I like Nate as a coach. The players have obviously responded well to him, and I wouldn't hate if he took the job FT. But I don't believe he gets us to championship contention. I don't believe that Trae becomes an All-NBA/MVP caliber superstar under his tutelage.
The enemy of good is great; and I want a great team. Just making the playoffs is no longer enough.
(There's a reason Nate McMillan was fired last summer and not offered another HC position immediately like Doc Rivers.)
The RingerThe Hawks Are in the Right Places at the Right Time
Atlanta struggled with the freedom granted under Lloyd Pierce, but has found new life in Nate McMillan’s more structured system
Some coaching changes are intended to transform a team. Others are simply meant to remind them of what they were always supposed to be. Unsurprisingly, McMillan has the young Hawks on a steady march (or flight?) toward competence, with a 16-5 record in his tenure achieved largely by beating the sorts of teams Atlanta should beat but hadn’t previously. The wins the Hawks pulled off this week were beyond them a few months ago; this is now a club that can deliver a winning streak on the road, missing not only Trae Young and John Collins but six key rotation players in total.
Getting by without that much shot creation wouldn’t be possible unless a team is practiced in its ball movement, which is to say it wouldn’t be possible without a confidence in the designs McMillan brought to bear. Every developing team eventually has to confront some version of this same idea: Is the clearest way forward to give players more freedom or more structure? The answer very much depends on the people involved. Not all “young talent” functions the same; the needs of a team run by a 19-year-old point guard might be dramatically different from one relying on a 19-year-old center. Atlanta’s roster has youth all over, but having experienced a kind of freedom under Pierce and a different discipline under McMillan, the team’s record speaks—loudly, emphatically—to their apparent need.
“One of the things I talk about with our guys is getting organized,” McMillan says.
Under Pierce, it was too easy for the shooters on the weak side of the floor to idle in their spots while Young and Clint Capela worked the pick-and-roll. Young actually has the ball in his hands even more under McMillan according to NBA Advanced Stats, but he’s using that time differently when he’s waiting for Kevin Huerter to clear a screen for an open 3 instead of pounding his dribble to dictate the action himself.

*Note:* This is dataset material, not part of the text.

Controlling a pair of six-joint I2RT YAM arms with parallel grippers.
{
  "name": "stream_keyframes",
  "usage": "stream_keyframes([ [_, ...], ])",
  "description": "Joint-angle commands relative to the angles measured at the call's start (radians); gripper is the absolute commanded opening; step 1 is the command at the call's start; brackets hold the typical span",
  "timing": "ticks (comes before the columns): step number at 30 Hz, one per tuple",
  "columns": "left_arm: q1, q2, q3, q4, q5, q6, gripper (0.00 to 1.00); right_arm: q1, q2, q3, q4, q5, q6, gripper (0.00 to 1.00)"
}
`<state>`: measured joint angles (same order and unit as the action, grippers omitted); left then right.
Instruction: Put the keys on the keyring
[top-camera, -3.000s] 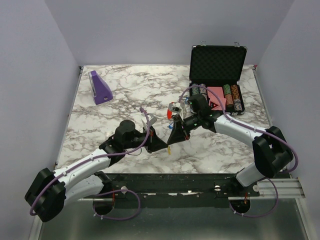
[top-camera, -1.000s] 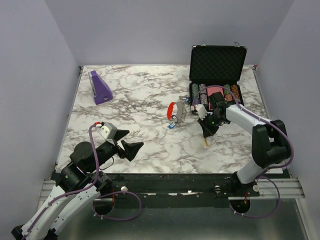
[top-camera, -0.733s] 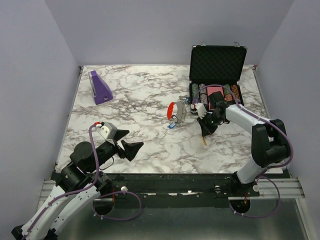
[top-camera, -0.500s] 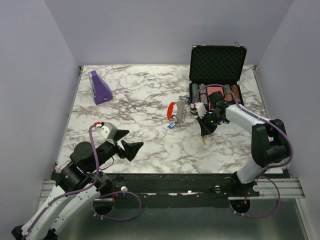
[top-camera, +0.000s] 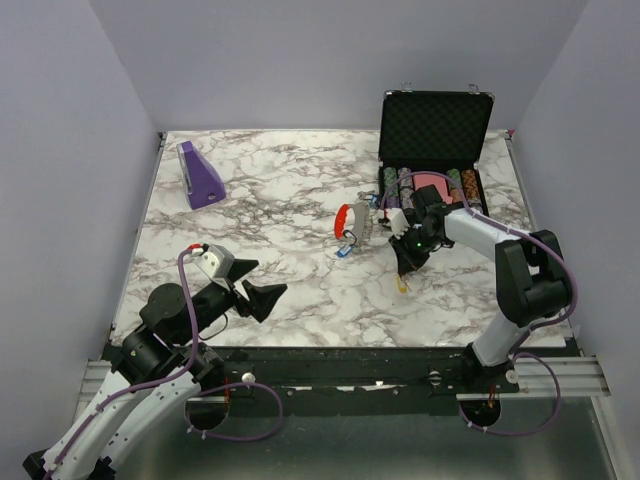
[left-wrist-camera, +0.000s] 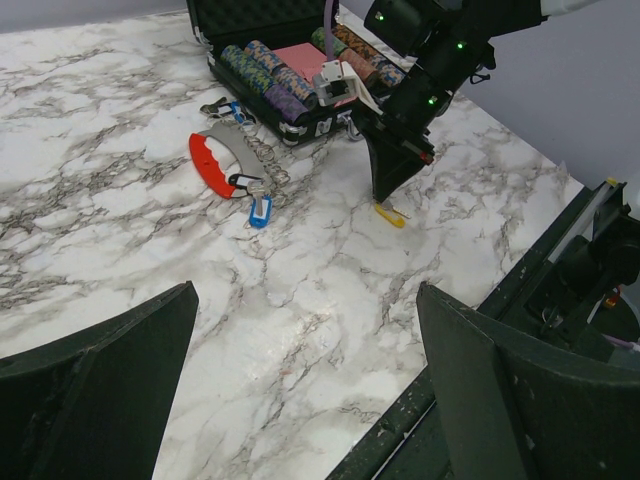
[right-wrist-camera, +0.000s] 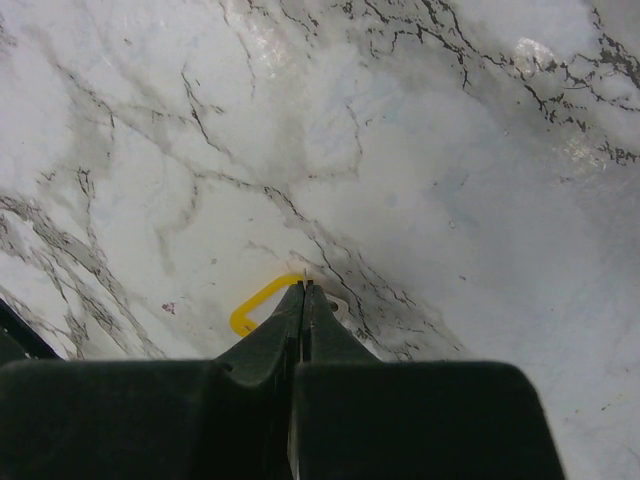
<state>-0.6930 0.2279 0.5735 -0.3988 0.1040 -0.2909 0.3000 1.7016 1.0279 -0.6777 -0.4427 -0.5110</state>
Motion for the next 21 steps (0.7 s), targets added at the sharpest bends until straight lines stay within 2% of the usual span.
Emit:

It’s no wonder the Hawks are beginning to find their calm. Even Atlanta’s late-game nightmares seem to have abated; after ranking 30th in fourth-quarter net rating under Pierce, Atlanta has posted the second-best mark in the final frame during McMillan’s time at the head of the bench.
There is obvious value in a coach pulling the right levers at the right time; leaning on Gallinari to help close out games (and sometimes entire fourth quarters), for one, has made Atlanta a notably more flexible team. But so much of the Hawks’ recent success comes from the certainty of structure, and the safety in knowing where the guardrails are.